| Resolución | AAPP-00048-2018 |
| Firmado | 2018-09-20T00:00:00Z |
| Enlace | 📋 |
El procedimiento AP/00048/2018 se originó a partir de una denuncia presentada por B.B.B., un trabajador del Consorcio para el Diseño, Construcción, Equipamiento y Explotación del Centro de Láseres Pulsados Ultracortos Ultraintensos (CLPU). La denuncia se centró en la exposición de datos personales sensibles de 19 compañeros de trabajo, incluyendo DNI, información de nóminas y cuentas bancarias, así como solicitudes de jornada reducida y resultados de reconocimientos médicos. Estos datos estaban disponibles en una carpeta de intercambio compartida en la red del centro, accesible a todos los empleados.
El denunciante informó al director del centro sobre estos hechos, y los documentos fueron retirados inmediatamente. Sin embargo, se descubrió que un certificado de empresa de un trabajador que había dejado el centro también estuvo disponible en la carpeta durante varios días. El CLPU reconoció que los datos procedían de ficheros de «Nóminas» y «Recursos Humanos», con acceso restringido a personal autorizado, y que los documentos fueron colocados en la carpeta de intercambio por error.
El procedimiento determinó que el CLPU había infringido el artículo 9.1 de la Ley Orgánica de Protección de Datos (LOPD), que establece la obligación de adoptar medidas técnicas y organizativas necesarias para garantizar la seguridad de los datos personales y evitar su acceso no autorizado.
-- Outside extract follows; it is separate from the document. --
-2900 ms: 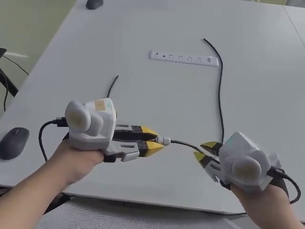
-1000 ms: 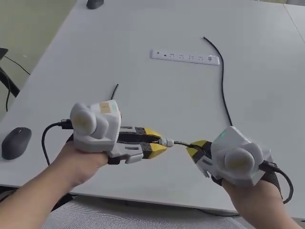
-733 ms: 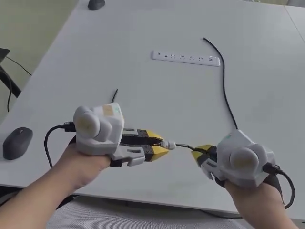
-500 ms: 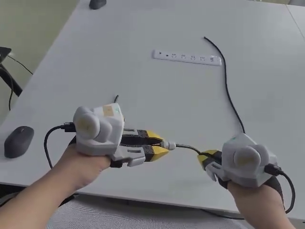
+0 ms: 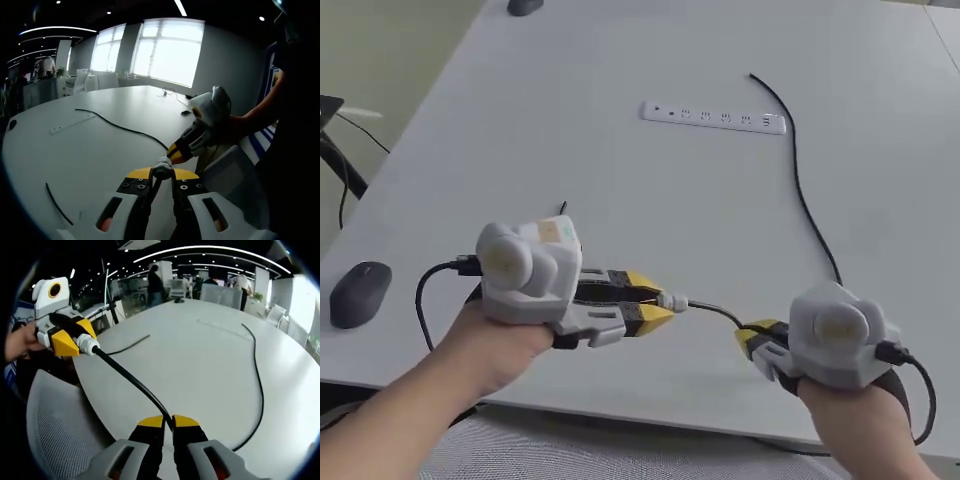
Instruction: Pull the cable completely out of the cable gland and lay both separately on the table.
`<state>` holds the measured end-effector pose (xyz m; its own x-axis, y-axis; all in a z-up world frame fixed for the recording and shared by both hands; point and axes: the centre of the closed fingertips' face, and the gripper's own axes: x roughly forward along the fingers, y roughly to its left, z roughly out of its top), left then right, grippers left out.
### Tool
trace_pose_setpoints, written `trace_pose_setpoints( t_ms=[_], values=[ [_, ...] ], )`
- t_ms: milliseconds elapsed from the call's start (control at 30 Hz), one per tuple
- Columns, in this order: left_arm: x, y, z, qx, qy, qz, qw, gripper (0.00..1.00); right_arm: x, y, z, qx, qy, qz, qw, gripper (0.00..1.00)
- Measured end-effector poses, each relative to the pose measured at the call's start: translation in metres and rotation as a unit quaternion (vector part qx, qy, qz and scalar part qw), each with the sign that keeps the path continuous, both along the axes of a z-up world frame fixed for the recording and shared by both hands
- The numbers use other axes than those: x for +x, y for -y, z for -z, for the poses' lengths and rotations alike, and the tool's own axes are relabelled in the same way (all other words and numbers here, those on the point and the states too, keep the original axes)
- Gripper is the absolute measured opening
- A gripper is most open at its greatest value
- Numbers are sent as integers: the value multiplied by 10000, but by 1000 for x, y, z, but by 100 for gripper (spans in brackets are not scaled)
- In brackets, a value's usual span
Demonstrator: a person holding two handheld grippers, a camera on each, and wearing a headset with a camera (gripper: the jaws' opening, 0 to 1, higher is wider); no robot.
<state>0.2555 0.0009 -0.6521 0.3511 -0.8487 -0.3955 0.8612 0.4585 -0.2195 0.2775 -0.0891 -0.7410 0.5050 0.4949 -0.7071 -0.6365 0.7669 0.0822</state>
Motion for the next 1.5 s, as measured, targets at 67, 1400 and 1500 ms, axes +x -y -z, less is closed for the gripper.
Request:
trace_pose_setpoints(
  t_ms=[67, 1400, 1500],
  values=[
    [1, 0, 0, -2, -5, -15, 10000, 15, -1, -1, -1, -18, 46, -78, 10000, 1],
    [2, -6, -1, 23, -88, -50, 9999, 15, -8, -41, -53, -578, 1177, -1562, 9790, 17],
    [2, -7, -1, 22, -93, -65, 9999, 15, -11, -54, -59, -670, 1365, -1849, 9709, 16]
  ],
)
La infracción se tipificó como grave según el artículo 44.3.h) de la LOPD.
La resolución declaró que el CLPU había infringido la normativa de protección de datos, pero no impuso una sanción económica. En su lugar, se ordenó al centro adoptar medidas correctivas para evitar futuras incidencias y se comunicó la resolución al Defensor del Pueblo. La decisión subrayó la importancia de implementar y cumplir con las medidas de seguridad adecuadas para proteger los datos personales, especialmente en entornos donde se manejan información sensible.